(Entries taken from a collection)
#####

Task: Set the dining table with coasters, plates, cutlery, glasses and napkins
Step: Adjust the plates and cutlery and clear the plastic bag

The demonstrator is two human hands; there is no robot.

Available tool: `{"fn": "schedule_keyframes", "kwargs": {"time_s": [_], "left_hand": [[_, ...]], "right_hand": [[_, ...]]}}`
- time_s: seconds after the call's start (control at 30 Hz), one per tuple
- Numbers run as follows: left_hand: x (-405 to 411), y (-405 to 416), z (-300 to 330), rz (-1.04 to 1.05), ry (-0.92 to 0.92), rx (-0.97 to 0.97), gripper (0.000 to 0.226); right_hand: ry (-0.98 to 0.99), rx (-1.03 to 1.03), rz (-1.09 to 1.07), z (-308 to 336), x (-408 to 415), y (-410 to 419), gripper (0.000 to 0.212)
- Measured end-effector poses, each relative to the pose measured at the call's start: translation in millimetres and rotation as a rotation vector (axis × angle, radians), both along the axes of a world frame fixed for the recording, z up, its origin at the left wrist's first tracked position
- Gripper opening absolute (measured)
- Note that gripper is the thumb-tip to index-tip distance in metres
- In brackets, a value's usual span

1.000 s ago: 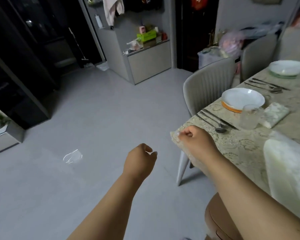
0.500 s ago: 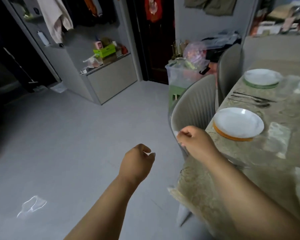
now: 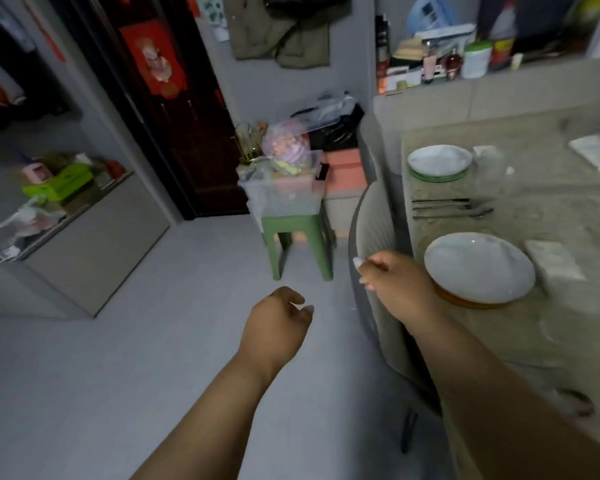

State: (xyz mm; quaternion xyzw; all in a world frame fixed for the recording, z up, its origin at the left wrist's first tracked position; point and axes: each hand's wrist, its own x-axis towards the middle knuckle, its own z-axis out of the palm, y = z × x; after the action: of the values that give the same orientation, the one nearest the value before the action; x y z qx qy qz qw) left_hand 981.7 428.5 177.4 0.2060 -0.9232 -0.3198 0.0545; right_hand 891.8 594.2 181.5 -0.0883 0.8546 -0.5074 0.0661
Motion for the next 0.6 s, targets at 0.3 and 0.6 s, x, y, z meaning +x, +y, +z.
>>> {"fn": "schedule_keyframes", "kwargs": {"time_s": [0.3,0.6], "left_hand": [[-122.5,-53.5,-6.5,-0.342,-0.007,0.141,0.01],[-262.3,-28.7,-10.0,-0.655,-0.011,0.104,0.008]], "right_hand": [[-0.073,-0.003,-0.411,-16.1,-52.7,-28.6,0.027],[-0.053,-0.042,-0.739,-26.3,-150.1,-11.6,0.028]]}}
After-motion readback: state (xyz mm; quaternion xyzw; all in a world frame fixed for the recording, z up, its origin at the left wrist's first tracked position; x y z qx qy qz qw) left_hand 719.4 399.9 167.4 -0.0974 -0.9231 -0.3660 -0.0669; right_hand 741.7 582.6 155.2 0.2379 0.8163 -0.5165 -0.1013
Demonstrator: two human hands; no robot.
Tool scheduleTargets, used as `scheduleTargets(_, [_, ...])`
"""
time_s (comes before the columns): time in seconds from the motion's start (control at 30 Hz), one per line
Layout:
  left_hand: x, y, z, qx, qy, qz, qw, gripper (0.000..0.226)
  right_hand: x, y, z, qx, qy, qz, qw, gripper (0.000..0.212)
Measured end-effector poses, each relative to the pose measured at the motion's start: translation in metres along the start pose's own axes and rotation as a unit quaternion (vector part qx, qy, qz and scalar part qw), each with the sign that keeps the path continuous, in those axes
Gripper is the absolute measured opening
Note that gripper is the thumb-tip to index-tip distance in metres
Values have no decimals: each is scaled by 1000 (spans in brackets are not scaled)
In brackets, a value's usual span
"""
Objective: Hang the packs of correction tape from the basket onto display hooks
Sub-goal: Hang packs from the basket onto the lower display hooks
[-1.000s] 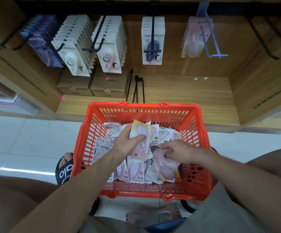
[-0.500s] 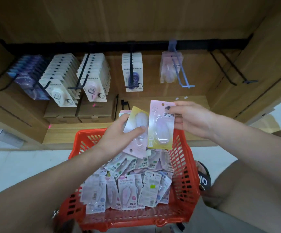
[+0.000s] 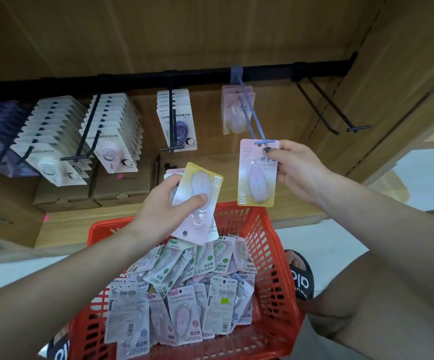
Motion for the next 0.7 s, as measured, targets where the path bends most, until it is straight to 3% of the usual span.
scheduleTargets(0.3, [4, -7, -2, 12, -14, 2, 1000, 25, -2, -15, -8, -2, -12, 4, 1000, 26])
scheduleTargets(0.7, [-2, -14, -7, 46, -17, -8, 999, 25, 1, -42, -16, -17, 69, -8, 997, 7])
Point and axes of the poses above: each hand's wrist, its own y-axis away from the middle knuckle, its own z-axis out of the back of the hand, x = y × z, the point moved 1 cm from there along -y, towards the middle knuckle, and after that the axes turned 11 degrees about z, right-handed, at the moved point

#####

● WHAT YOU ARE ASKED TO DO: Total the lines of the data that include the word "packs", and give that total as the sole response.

● TASK OUTPUT: 2